Assists the BOM in the completion of end of month pre-close and close processes to ensure timely and accurate billing of all accounts.

Ensures all mandatory training is completed on time.

Performs other duties as necessary for the successful operation of the healthcare center.

MEDICAID / THIRD-PARTY:

Takes lead on follow-up and collection of Medicaid and Third-Party payer sources.

Identifies and works to resolve billing issues with Medicaid & Third-Party accounts.

Monitors Medicaid & Third-Party aging reports and conducts follow-up on unpaid and underpaid claims; takes appropriate action to correct and re-bill if necessary for re-imbursement.

Monitors payer websites for claim status, patient pay reports, and patient eligibility.

Establishes and maintains positive, professional relationships with the local Medicaid Eligibility Offices at the Department of Social Services.

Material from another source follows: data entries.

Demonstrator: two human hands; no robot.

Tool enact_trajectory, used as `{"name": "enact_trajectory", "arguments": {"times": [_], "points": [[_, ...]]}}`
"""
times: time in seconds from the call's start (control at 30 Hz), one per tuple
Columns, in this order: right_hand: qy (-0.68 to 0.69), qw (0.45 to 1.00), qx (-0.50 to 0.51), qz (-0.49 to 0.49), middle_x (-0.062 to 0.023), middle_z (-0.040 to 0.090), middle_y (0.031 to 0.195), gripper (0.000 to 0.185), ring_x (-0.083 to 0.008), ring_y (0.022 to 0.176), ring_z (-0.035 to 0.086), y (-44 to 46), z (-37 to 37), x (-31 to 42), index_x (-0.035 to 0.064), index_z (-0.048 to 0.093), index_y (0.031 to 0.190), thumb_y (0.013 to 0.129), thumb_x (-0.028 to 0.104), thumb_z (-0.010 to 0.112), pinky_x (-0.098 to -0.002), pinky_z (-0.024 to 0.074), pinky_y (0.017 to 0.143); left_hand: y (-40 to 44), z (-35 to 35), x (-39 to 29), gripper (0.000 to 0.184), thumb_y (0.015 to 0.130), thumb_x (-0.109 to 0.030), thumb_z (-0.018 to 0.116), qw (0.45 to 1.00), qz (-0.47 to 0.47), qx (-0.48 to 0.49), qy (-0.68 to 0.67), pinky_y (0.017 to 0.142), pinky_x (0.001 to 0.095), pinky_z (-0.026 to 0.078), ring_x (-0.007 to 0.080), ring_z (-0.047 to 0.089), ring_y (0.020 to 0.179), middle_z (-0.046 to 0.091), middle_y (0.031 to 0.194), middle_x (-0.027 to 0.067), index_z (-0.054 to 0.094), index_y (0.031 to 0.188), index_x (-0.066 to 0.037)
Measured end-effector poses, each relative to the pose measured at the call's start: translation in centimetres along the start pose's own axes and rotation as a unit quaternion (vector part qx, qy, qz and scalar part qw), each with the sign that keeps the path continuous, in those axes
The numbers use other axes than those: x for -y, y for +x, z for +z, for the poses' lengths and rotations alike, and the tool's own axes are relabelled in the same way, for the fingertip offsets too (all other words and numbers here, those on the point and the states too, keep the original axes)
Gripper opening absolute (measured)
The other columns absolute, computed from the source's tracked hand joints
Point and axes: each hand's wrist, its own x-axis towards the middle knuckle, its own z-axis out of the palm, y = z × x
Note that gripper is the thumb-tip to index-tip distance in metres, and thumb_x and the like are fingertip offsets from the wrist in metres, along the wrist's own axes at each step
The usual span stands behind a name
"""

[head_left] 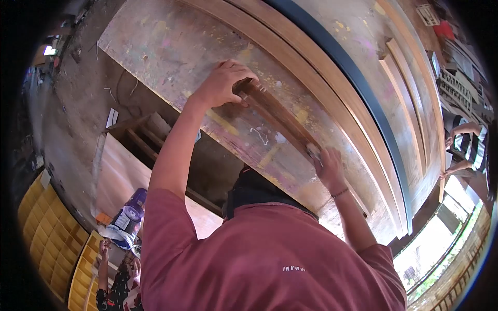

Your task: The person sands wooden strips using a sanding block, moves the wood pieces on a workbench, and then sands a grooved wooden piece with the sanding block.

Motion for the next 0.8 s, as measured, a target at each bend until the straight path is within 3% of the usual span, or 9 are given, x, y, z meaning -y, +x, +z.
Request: {"name": "enact_trajectory", "arguments": {"times": [0.1, 0.27, 0.4, 0.47, 0.63, 0.8], "points": [[0.03, 0.999, -0.004, -0.024, -0.0165, 0.064, 0.102, 0.026, -0.039, 0.099, 0.064, 8.1, 0.6, 4.8, 0.0054, 0.059, 0.108, 0.093, 0.017, 0.077, -0.0505, 0.0504, 0.087, -0.2, 0.8, 0.5, 0.071, 0.067, -0.026, 0.099, 0.999, 0.007, 0.0, -0.042, 0.124, 0.0495, 0.035, 0.0265, 0.053, 0.14, 0.067, 0.138, -0.0044, 0.068, 0.131, -0.026], [0.069, 0.996, -0.044, -0.036, -0.0187, 0.066, 0.105, 0.027, -0.0418, 0.102, 0.065, 20.0, 2.8, 11.8, 0.0033, 0.061, 0.113, 0.097, 0.02, 0.075, -0.0524, 0.0502, 0.089, -0.2, 0.8, 1.1, 0.073, 0.066, -0.031, 0.099, 0.997, 0.041, -0.016, -0.068, 0.122, 0.0503, 0.036, 0.0266, 0.054, 0.138, 0.068, 0.135, -0.0035, 0.068, 0.132, -0.026], [0.055, 0.995, -0.063, -0.057, -0.0153, 0.065, 0.106, 0.03, -0.0389, 0.105, 0.065, 19.2, 2.7, 11.2, 0.0073, 0.059, 0.12, 0.099, 0.025, 0.071, -0.0513, 0.0519, 0.09, 0.0, 0.8, 1.4, 0.075, 0.064, -0.034, 0.1, 0.998, 0.037, -0.018, -0.053, 0.121, 0.0519, 0.036, 0.026, 0.054, 0.138, 0.067, 0.134, -0.0026, 0.069, 0.131, -0.026], [0.051, 0.998, -0.033, -0.021, -0.0186, 0.064, 0.102, 0.025, -0.0425, 0.098, 0.064, 15.9, 2.1, 9.7, 0.0031, 0.061, 0.109, 0.096, 0.019, 0.076, -0.0537, 0.0498, 0.087, 0.4, 0.1, 1.4, 0.075, 0.063, -0.034, 0.1, 0.998, 0.037, -0.007, -0.046, 0.121, 0.0525, 0.036, 0.0261, 0.053, 0.138, 0.067, 0.134, -0.0024, 0.069, 0.131, -0.027], [0.029, 1.0, 0.007, 0.007, -0.019, 0.064, 0.099, 0.025, -0.0438, 0.096, 0.063, 9.9, 0.7, 6.5, 0.0025, 0.059, 0.104, 0.094, 0.015, 0.078, -0.0537, 0.05, 0.087, 0.1, 0.9, 1.6, 0.076, 0.062, -0.032, 0.102, 0.998, 0.034, -0.014, -0.057, 0.121, 0.0525, 0.036, 0.0283, 0.051, 0.14, 0.065, 0.139, -0.0035, 0.068, 0.131, -0.028], [0.056, 0.998, -0.005, -0.015, -0.0202, 0.067, 0.103, 0.025, -0.0433, 0.101, 0.065, 19.2, 2.2, 11.5, 0.0036, 0.061, 0.111, 0.098, 0.02, 0.074, -0.0539, 0.0502, 0.088, 0.0, 0.6, 1.2, 0.072, 0.063, -0.031, 0.101, 0.998, 0.026, -0.012, -0.053, 0.122, 0.0496, 0.035, 0.0281, 0.052, 0.139, 0.066, 0.139, -0.0023, 0.07, 0.128, -0.028]]}}
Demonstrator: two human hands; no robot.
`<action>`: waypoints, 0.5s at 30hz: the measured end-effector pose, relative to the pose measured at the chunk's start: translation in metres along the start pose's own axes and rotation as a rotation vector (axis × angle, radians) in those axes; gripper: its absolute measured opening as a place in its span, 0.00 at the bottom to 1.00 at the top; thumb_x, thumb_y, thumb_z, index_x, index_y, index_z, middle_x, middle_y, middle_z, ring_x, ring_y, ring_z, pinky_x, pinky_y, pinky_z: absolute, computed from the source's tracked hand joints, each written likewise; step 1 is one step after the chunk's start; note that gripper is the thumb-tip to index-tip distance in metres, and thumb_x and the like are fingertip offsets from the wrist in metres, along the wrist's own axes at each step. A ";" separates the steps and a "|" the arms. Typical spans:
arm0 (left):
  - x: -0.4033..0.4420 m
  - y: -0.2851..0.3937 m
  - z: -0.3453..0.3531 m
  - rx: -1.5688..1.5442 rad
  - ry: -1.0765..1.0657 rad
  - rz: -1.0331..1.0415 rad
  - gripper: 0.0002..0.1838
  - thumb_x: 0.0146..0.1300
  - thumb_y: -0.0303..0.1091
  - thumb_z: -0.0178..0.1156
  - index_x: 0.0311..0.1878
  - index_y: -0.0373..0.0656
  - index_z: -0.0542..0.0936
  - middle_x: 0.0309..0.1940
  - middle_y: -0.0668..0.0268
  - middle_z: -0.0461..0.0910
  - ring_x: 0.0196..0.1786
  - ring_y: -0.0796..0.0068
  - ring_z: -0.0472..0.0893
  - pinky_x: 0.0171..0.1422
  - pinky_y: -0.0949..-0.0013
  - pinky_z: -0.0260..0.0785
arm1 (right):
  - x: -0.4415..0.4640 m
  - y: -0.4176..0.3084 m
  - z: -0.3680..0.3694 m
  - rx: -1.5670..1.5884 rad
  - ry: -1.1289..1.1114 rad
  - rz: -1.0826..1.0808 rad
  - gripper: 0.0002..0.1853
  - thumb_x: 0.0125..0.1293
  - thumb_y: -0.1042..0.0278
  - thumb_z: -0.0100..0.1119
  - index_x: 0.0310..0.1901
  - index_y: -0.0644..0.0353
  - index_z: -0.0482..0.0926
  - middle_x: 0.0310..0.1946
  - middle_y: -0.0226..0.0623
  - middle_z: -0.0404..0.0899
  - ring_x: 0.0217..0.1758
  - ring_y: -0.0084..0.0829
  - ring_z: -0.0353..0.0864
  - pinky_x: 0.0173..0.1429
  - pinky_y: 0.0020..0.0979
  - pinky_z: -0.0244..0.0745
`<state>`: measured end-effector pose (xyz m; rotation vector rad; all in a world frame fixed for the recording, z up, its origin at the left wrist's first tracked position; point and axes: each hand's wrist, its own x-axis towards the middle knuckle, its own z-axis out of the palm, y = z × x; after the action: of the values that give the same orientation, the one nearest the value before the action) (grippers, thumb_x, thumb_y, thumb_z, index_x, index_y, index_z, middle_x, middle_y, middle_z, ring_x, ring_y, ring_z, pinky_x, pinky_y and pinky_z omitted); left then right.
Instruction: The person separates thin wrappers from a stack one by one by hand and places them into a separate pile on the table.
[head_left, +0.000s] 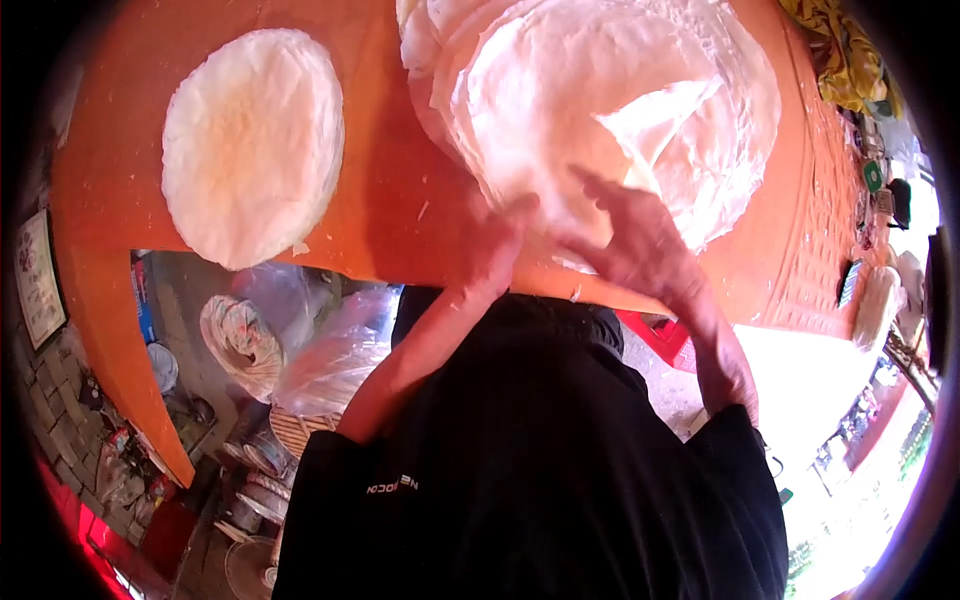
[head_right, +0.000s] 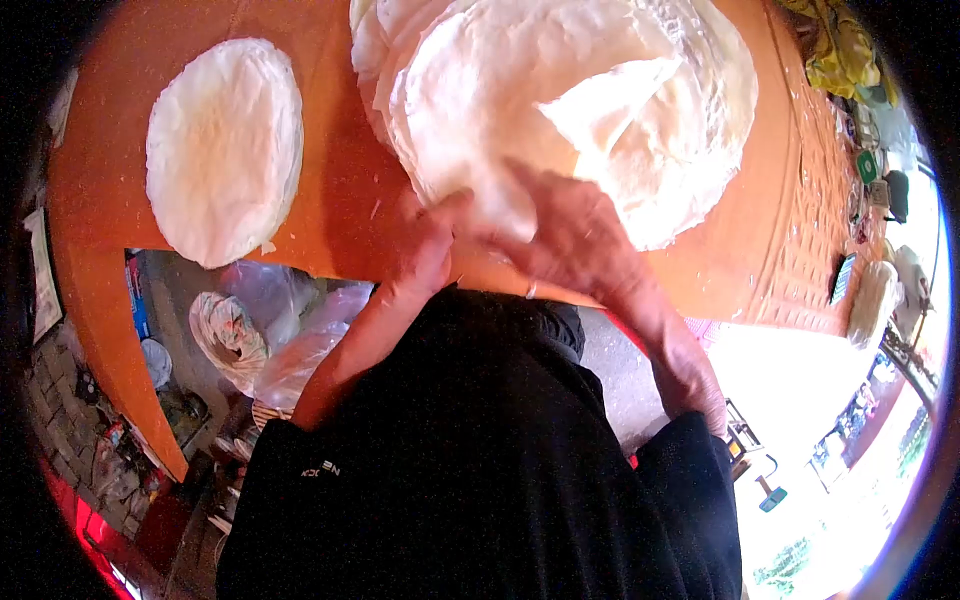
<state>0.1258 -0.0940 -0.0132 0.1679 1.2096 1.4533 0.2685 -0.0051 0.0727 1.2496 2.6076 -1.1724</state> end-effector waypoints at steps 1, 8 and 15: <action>-0.001 0.000 -0.001 0.230 -0.061 0.140 0.20 0.61 0.27 0.59 0.57 0.36 0.73 0.49 0.58 0.79 0.48 0.69 0.80 0.54 0.67 0.73 | 0.013 -0.002 -0.015 0.206 0.016 0.114 0.42 0.59 0.34 0.58 0.61 0.67 0.69 0.40 0.60 0.80 0.48 0.53 0.81 0.51 0.46 0.76; -0.022 0.001 0.004 2.189 0.080 1.460 0.15 0.63 0.31 0.56 0.50 0.33 0.77 0.42 0.54 0.78 0.43 0.63 0.82 0.43 0.60 0.76 | 0.052 -0.045 -0.019 0.079 -0.032 0.141 0.43 0.62 0.36 0.55 0.63 0.72 0.65 0.40 0.60 0.81 0.47 0.54 0.82 0.51 0.43 0.75; -0.031 0.026 0.033 0.760 -0.383 0.534 0.28 0.62 0.39 0.60 0.62 0.33 0.68 0.39 0.54 0.79 0.41 0.62 0.80 0.45 0.64 0.73 | 0.057 -0.011 -0.033 -0.213 0.159 -0.116 0.16 0.51 0.65 0.66 0.39 0.65 0.77 0.27 0.50 0.81 0.33 0.48 0.84 0.38 0.41 0.79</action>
<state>0.1413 -0.0943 0.0369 1.3075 1.3918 1.2350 0.2320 0.0492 0.0845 1.2098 2.8626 -0.8101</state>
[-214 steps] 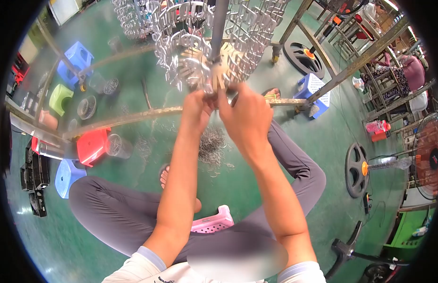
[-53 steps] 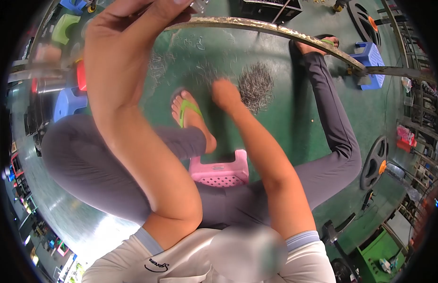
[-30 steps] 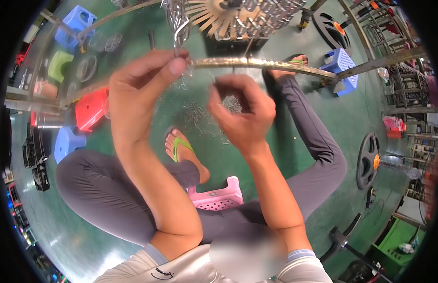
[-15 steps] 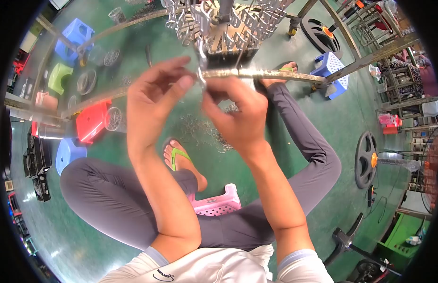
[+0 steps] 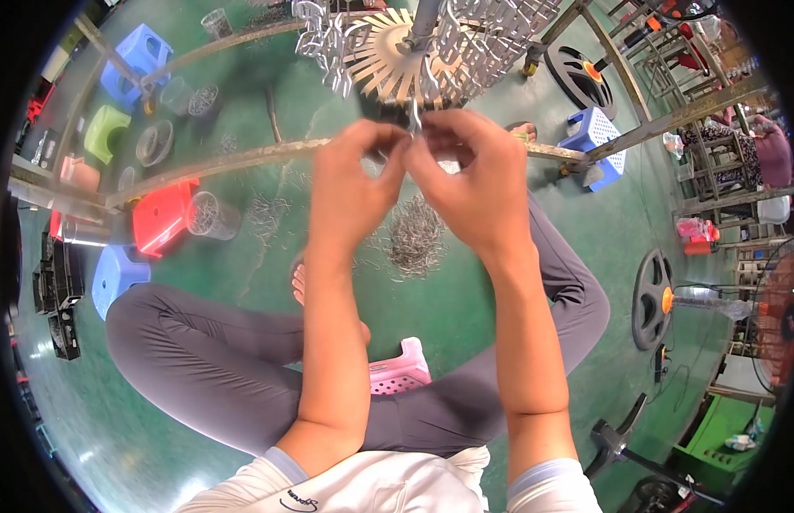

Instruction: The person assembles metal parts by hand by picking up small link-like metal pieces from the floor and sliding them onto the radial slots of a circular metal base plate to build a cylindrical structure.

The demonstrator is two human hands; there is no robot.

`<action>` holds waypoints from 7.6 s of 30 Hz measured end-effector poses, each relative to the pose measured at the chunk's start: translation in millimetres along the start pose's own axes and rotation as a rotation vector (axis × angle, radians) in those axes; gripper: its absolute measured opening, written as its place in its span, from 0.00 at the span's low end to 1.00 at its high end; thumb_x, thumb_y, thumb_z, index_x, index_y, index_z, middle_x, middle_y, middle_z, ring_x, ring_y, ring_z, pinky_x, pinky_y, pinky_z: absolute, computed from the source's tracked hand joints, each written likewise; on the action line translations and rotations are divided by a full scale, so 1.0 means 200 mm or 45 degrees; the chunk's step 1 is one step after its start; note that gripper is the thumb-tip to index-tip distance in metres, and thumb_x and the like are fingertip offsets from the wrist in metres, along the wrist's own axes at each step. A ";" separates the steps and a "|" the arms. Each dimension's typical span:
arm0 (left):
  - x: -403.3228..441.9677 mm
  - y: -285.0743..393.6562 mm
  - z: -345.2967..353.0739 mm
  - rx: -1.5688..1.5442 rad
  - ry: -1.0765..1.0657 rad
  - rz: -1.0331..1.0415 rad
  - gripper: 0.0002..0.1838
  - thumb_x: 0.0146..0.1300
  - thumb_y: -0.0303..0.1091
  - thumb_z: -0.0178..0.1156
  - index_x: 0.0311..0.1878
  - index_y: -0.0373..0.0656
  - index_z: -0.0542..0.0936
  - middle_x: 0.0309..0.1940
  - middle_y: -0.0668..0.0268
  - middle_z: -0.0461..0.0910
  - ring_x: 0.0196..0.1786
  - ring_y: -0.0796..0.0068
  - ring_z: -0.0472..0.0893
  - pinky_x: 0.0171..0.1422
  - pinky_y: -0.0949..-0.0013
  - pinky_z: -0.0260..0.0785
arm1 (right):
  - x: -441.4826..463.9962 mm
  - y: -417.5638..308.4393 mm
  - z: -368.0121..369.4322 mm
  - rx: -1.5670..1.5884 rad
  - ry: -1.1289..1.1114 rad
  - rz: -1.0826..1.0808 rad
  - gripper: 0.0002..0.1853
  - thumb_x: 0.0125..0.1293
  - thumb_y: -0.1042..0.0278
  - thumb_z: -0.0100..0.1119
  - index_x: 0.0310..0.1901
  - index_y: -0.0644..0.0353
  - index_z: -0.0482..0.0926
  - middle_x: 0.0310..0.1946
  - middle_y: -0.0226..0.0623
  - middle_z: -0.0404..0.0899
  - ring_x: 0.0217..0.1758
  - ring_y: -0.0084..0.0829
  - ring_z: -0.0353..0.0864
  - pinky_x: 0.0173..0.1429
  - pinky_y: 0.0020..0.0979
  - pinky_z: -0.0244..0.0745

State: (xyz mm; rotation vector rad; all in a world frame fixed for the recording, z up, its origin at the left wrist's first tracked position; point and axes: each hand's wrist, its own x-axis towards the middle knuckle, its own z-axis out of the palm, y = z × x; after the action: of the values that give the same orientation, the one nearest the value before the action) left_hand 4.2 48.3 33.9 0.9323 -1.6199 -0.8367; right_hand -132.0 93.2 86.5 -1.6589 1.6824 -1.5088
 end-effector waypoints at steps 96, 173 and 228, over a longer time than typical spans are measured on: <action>0.05 0.34 -0.17 -0.618 -0.261 -0.244 0.08 0.62 0.20 0.76 0.45 0.33 0.92 0.46 0.59 0.90 0.50 0.73 0.87 0.57 0.70 0.78 | 0.05 -0.26 -0.18 -0.145 -0.394 0.551 0.13 0.62 0.71 0.74 0.33 0.75 0.84 0.22 0.34 0.82 0.23 0.23 0.85 0.26 0.26 0.78; 0.03 0.42 -0.11 -0.472 0.009 -0.253 0.04 0.66 0.23 0.73 0.42 0.33 0.91 0.37 0.63 0.86 0.37 0.77 0.85 0.44 0.72 0.78 | 0.12 -0.31 -0.32 -0.225 -0.160 -0.010 0.10 0.63 0.68 0.72 0.40 0.68 0.91 0.25 0.37 0.85 0.27 0.23 0.74 0.33 0.30 0.67; 0.10 0.19 -0.27 -0.481 -0.035 -0.112 0.07 0.63 0.22 0.78 0.43 0.32 0.92 0.34 0.67 0.89 0.35 0.84 0.83 0.40 0.79 0.73 | -0.88 1.11 0.70 -0.328 -0.714 0.545 0.12 0.66 0.67 0.64 0.39 0.69 0.89 0.37 0.59 0.88 0.44 0.61 0.88 0.54 0.53 0.83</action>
State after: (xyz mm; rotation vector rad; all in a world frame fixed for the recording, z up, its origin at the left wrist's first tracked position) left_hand 47.9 43.5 87.2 0.7280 -1.3859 -1.1724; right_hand -85.2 132.1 -223.4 -1.5121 1.7897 -0.5793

Accurately and completely documents status updates in Point Click Care (PCC) on all accounts regularly.

Submits and tracks required forms for Medicaid payer sources including admission, level of care change, and discharge notifications in a timely manner.

Completes and submits requests for patient pay adjustments in a timely manner.

Ensure that Medicaid applications and renewals are completed and followed-up on appropriately.

PREREQUISITES, SKILLS, & ABILITIES:

Account analysis and auditing experience.

Experience in long-term care and/or medical office background preferred.

Verbal and written communication skills.

Computer skills with accounting software knowledge.

Knowledge of basic office machines.

Excellent organizational skills with attention to detail.

Able to handle multiple priorities.

Able to work without direct supervision.

Able to work as a team leader.

High level of professionalism in appearance and demeanor.